Resolving the dynamical mass tension of the massive binary 9 Sagittarii

Abstract

Direct dynamical mass measurements of stars with masses above 30 M are rare. This is the result of the low yield of the upper initial mass function and the limited number of such systems in eclipsing binaries. Long-period, double-lined spectroscopic binaries that are also resolved astrometrically offer an alternative for obtaining absolute masses of stellar objects. 9 Sgr is one such long-period, high-mass binary. Unfortunately, a large amount of tension exists between its total dynamical mass inferred from radial velocity measurements and that from astrometric data. We obtained the astrometric orbit from VLTI/PIONIER and VLTI/GRAVITY interferometric measurements.
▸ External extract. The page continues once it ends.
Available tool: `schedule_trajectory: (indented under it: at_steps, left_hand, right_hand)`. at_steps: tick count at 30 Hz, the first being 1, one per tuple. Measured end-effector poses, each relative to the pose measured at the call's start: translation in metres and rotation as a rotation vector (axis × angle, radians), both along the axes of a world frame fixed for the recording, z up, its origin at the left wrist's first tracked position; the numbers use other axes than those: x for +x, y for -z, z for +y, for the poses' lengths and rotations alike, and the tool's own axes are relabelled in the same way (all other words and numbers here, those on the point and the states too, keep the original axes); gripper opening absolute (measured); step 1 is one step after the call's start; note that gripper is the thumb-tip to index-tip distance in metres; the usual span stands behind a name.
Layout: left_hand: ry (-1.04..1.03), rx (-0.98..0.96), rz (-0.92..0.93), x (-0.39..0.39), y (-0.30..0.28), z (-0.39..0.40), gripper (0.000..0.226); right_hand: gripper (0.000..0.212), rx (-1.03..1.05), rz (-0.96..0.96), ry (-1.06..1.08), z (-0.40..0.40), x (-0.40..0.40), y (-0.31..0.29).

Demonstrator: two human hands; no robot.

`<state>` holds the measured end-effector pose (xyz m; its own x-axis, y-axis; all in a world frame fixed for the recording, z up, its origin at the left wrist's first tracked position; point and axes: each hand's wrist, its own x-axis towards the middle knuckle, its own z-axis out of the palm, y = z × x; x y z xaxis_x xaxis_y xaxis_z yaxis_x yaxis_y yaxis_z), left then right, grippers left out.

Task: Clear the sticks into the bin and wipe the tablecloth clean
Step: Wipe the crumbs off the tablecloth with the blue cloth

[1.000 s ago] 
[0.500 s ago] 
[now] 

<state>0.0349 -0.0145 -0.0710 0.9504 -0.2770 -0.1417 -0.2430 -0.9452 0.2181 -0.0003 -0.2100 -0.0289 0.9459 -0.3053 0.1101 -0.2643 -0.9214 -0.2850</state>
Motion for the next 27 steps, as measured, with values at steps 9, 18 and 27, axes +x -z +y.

Using archival and new spectroscopy, we performed a grid-based spectral disentangling search to constrain the semi-amplitudes of the radial velocity curves. We computed atmospheric parameters and surface abundances by adjusting fastwind atmosphere models and we compared our results with evolutionary tracks computed with the Bonn Evolutionary Code (BEC). Grid spectral disentangling of 9 Sgr supports the presence of a 53 M primary and a 39 M secondary. Comparison with BEC evolutionary tracks shows the components of 9 Sgr are most likely coeval with an age of roughly 1 Myr. Our analysis clears up the contradiction between mass and orbital inclination estimates reported in previous studies. We detect the presence of significant CNO-processed material at the surface of the primary, suggesting enhanced internal mixing compared to currently implemented in the BEC models. The present measurements provide a high-quality high-mass anchor to validate stellar evolution models and to test the efficiency of internal mixing processes.